(RECORDED DATA Opens)
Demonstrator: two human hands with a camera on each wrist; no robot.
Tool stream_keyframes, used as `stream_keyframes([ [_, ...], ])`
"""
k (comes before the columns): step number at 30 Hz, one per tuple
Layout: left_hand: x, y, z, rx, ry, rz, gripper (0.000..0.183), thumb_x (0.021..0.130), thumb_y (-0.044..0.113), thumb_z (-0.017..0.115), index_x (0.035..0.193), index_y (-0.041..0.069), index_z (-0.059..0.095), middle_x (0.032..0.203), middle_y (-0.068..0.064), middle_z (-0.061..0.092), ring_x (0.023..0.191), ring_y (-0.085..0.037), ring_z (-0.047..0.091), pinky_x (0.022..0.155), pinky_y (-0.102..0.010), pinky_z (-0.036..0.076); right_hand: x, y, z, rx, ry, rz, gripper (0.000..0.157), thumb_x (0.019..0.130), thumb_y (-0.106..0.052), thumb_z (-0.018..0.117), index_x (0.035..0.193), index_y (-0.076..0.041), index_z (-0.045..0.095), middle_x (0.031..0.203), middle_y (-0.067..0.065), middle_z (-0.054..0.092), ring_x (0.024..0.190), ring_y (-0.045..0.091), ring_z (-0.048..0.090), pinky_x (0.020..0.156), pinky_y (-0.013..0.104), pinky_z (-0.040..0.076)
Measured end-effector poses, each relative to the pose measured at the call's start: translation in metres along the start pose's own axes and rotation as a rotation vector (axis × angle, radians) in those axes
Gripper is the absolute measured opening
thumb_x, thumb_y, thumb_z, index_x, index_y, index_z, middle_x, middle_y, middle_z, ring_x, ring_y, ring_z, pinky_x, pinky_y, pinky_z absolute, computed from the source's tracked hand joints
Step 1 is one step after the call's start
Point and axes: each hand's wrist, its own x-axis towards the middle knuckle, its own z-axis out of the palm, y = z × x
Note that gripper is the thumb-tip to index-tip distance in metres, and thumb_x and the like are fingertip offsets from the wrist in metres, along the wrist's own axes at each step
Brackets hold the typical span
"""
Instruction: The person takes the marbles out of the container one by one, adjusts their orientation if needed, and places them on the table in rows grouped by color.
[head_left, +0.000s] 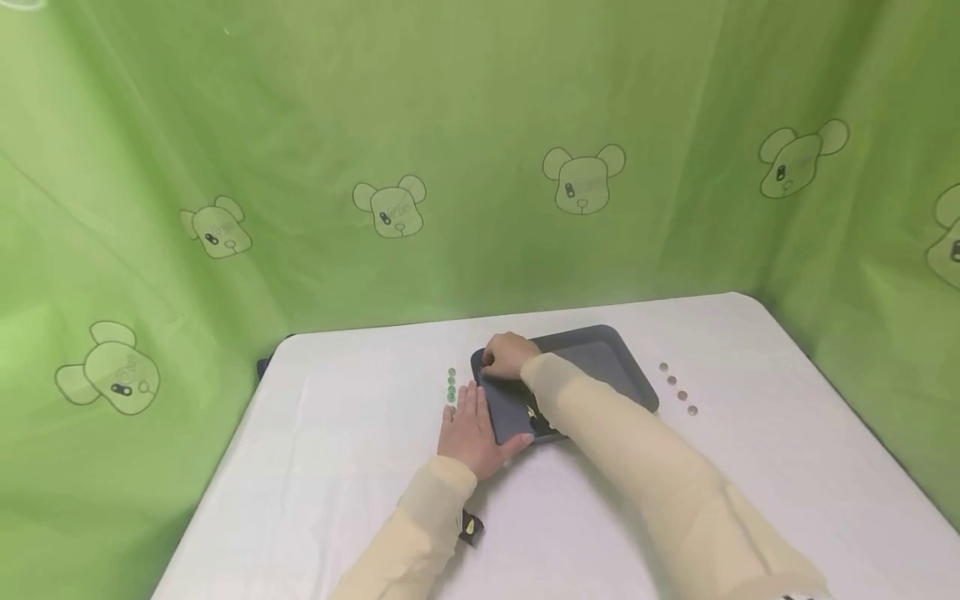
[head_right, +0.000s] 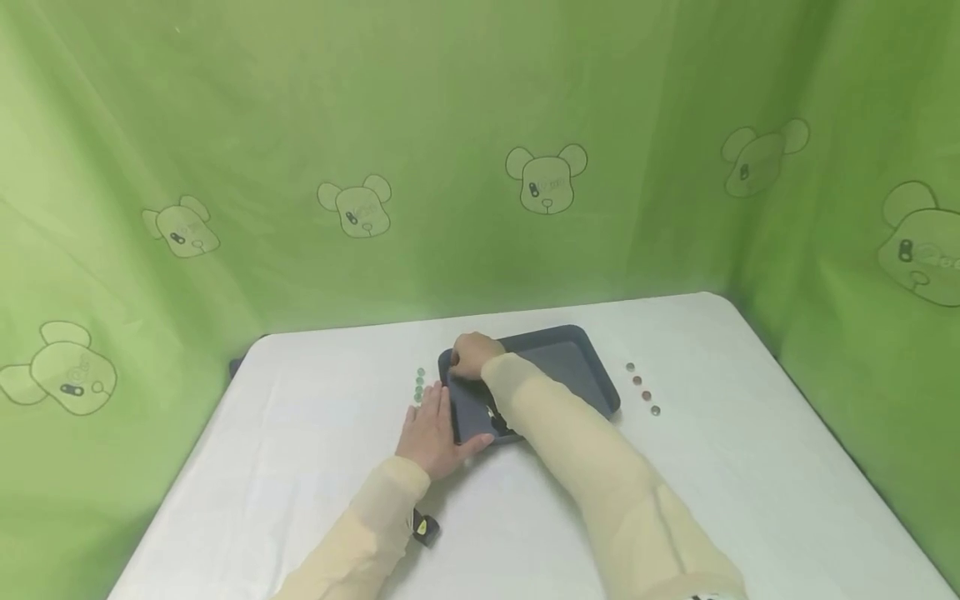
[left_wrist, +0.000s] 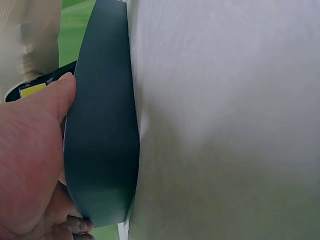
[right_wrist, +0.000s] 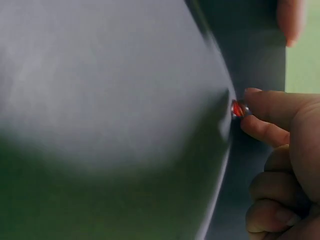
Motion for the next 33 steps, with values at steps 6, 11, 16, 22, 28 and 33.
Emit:
stream_keyframes([
  [6,-0.003,0.002,0.003,-0.004,0.004,0.002,0.116,0.079,0.086,0.030,0.150,-0.005,0.018,0.157,-0.020,0.016,0.145,-0.031,0.014,0.113,-0.053,0.021,0.000,-0.004,0.007,-0.039,-0.005,0.022,0.022,0.084,-0.038,0.072,0.097,-0.021,0.075,0.100,-0.002,0.071,0.093,0.020,0.066,0.082,0.039,0.053],
  [11,-0.006,0.004,0.004,-0.013,0.000,0.000,0.116,0.079,0.086,0.030,0.150,-0.006,0.018,0.157,-0.021,0.016,0.145,-0.032,0.014,0.113,-0.053,0.021,-0.003,-0.007,0.009,-0.044,0.001,0.019,0.020,0.083,-0.037,0.073,0.095,-0.021,0.075,0.099,-0.002,0.072,0.091,0.020,0.066,0.082,0.039,0.053],
  [16,-0.007,0.006,0.003,-0.016,0.010,0.003,0.115,0.080,0.085,0.032,0.149,-0.006,0.018,0.156,-0.021,0.018,0.145,-0.032,0.015,0.113,-0.054,0.022,-0.004,-0.007,0.009,-0.053,0.011,0.008,0.019,0.082,-0.036,0.074,0.093,-0.021,0.076,0.096,-0.003,0.072,0.087,0.018,0.066,0.080,0.037,0.054],
  [22,-0.007,0.007,0.001,-0.006,0.008,0.007,0.115,0.080,0.085,0.033,0.149,-0.006,0.021,0.156,-0.021,0.020,0.145,-0.031,0.015,0.112,-0.054,0.024,-0.005,-0.005,0.007,-0.064,0.002,0.010,0.018,0.082,-0.036,0.075,0.092,-0.022,0.076,0.095,-0.004,0.072,0.086,0.018,0.066,0.079,0.037,0.054],
  [28,-0.006,0.005,0.000,0.004,0.012,0.004,0.115,0.080,0.085,0.034,0.149,-0.006,0.021,0.156,-0.021,0.019,0.145,-0.032,0.016,0.112,-0.053,0.024,-0.008,-0.002,0.000,-0.077,-0.009,0.028,0.017,0.080,-0.037,0.076,0.090,-0.024,0.076,0.097,-0.004,0.072,0.086,0.017,0.065,0.079,0.037,0.054],
  [33,-0.003,0.002,-0.002,0.039,0.011,0.000,0.114,0.080,0.085,0.031,0.149,-0.005,0.021,0.157,-0.020,0.017,0.145,-0.032,0.016,0.112,-0.053,0.024,-0.011,0.006,-0.012,-0.026,0.018,-0.007,0.015,0.080,-0.035,0.075,0.091,-0.024,0.077,0.096,-0.006,0.072,0.089,0.017,0.065,0.083,0.039,0.053],
])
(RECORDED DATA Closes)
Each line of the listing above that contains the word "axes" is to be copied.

Measured end-effector poses, each relative to the pose measured at the call's start: translation in metres along the start pose's own axes and rotation as a rotation vector (axis × angle, radians) in those axes
Point and axes: each hand's wrist, its own x-axis towards the middle knuckle, its own z-axis out of the palm, y = z × x
Note that gripper is the thumb-tip to index-tip distance in metres, and thumb_x and the like are fingertip offsets from the wrist in metres, along the wrist's own axes at each step

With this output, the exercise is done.